■ YOUR INSTRUCTIONS:
Only one stretch of the records below is wanted: the lines from the one holding "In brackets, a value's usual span" through the one holding "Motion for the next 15". Return it exactly, both ends included.

■ RECORD EXTRACTS:

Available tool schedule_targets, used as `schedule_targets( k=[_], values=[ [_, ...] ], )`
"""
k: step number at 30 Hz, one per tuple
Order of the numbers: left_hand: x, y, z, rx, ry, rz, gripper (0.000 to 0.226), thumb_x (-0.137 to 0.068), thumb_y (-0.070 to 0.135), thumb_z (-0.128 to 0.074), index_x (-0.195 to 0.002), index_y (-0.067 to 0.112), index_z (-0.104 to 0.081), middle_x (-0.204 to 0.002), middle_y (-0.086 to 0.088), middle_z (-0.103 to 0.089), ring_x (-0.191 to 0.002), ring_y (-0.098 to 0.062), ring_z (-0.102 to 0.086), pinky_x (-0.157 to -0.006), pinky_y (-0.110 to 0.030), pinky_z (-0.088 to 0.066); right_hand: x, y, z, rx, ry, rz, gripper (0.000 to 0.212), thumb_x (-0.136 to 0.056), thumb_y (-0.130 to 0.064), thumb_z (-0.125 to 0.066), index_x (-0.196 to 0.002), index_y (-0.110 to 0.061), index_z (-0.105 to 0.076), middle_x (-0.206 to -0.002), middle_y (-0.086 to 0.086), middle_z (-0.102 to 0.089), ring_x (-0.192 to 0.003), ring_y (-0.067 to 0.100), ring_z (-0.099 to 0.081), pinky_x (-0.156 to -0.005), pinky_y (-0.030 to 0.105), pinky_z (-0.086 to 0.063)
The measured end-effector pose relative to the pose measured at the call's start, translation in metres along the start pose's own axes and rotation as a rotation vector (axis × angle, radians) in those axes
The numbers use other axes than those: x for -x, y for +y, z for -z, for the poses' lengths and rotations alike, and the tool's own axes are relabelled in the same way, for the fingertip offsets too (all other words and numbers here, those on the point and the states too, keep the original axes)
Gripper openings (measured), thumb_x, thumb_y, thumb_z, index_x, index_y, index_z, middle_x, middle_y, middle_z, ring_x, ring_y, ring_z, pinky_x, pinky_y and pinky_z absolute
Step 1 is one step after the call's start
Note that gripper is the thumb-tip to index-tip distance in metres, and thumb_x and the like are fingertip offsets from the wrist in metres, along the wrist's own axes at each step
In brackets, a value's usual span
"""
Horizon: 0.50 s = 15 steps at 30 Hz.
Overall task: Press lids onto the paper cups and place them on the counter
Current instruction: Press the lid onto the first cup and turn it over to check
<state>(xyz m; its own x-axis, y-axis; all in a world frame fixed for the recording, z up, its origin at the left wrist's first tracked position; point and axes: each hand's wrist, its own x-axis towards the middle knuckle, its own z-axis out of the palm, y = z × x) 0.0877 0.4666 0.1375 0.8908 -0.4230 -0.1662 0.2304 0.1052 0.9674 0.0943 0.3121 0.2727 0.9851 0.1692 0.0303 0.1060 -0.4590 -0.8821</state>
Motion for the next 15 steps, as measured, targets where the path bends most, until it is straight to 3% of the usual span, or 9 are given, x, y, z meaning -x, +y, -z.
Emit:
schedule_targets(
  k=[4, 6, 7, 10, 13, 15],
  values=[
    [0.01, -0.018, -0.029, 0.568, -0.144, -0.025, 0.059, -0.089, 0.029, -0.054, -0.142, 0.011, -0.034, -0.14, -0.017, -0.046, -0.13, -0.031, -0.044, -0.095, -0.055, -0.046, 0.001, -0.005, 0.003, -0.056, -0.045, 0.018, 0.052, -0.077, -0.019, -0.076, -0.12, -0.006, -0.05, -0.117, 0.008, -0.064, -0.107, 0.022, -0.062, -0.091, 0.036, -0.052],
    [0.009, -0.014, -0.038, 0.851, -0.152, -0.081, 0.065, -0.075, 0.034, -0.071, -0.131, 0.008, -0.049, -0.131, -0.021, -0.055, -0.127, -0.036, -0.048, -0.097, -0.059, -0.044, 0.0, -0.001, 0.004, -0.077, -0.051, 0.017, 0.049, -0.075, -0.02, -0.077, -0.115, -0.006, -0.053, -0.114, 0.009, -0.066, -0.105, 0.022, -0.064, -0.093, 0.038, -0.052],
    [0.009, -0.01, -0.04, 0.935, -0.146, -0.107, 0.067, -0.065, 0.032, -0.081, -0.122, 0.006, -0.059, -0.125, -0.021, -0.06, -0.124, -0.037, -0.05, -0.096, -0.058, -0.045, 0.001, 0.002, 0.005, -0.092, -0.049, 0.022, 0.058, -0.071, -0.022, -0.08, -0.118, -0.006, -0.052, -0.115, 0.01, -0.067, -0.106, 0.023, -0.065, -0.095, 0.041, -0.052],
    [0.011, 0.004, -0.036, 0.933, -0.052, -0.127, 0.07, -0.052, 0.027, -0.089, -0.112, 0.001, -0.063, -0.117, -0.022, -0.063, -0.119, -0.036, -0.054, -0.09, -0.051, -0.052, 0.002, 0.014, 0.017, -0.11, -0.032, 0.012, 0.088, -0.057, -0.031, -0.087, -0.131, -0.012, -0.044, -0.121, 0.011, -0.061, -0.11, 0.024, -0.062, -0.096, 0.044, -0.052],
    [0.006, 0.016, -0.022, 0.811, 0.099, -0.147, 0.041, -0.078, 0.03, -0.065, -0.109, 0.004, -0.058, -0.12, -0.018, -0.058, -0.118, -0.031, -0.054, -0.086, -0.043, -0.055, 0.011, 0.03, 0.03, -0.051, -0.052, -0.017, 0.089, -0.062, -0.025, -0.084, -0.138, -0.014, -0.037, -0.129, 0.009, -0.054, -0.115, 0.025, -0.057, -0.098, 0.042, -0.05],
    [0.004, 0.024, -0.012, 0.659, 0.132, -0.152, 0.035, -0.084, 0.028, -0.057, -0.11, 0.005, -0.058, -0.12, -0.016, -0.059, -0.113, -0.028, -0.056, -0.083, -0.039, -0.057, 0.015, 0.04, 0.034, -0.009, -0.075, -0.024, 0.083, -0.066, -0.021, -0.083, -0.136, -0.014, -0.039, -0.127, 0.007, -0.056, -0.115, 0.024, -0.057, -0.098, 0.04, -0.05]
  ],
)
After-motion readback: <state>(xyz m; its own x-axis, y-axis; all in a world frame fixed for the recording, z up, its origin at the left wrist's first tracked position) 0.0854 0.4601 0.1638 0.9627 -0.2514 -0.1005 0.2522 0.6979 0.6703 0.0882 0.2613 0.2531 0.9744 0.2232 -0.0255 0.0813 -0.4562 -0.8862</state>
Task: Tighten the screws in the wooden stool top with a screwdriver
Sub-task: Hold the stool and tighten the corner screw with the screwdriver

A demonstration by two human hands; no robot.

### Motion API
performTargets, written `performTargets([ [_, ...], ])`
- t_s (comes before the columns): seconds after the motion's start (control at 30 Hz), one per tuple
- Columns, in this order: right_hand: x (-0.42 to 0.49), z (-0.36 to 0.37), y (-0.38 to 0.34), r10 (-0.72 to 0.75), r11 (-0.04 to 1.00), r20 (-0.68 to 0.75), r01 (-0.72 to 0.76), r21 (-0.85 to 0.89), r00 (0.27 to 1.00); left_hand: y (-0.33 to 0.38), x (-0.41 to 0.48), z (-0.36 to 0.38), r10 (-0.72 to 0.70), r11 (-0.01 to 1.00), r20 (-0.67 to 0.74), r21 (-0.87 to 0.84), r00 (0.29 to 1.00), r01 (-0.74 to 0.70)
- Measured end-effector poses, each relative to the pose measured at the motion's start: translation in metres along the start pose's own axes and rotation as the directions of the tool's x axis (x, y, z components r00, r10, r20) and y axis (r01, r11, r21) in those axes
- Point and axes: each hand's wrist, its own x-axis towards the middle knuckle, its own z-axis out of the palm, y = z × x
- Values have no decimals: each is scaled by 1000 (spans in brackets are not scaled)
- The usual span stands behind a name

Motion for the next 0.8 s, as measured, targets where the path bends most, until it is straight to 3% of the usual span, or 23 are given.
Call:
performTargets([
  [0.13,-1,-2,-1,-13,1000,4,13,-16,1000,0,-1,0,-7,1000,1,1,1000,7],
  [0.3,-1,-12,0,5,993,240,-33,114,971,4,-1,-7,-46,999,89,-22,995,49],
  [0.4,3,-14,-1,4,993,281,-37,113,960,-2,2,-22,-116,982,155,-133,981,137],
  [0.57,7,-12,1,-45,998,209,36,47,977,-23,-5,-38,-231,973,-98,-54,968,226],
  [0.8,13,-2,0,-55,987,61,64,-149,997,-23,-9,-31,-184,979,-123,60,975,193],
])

■ TASK RESULT:
In brackets, a value's usual span
"""
Horizon: 0.50 s = 15 steps at 30 Hz.
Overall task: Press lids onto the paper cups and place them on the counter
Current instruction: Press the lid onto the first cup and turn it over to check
<state>(xyz m; its own x-axis, y-axis; all in a world frame fixed for the recording, z up, its origin at the left wrist's first tracked position; point and axes: each hand's wrist, its own x-axis towards the middle knuckle, its own z-axis out of the palm, y = z × x) 0.0877 0.4666 0.1375 0.8908 -0.4230 -0.1662 0.2304 0.1052 0.9674 0.0943 0.3121 0.2727 0.9851 0.1692 0.0303 0.1060 -0.4590 -0.8821</state>
Motion for the next 15 steps, as measured, targets where the path bends most, until it is straight to 3% of the usual span, or 9 are given, x, y, z meaning -x, +y, -z.

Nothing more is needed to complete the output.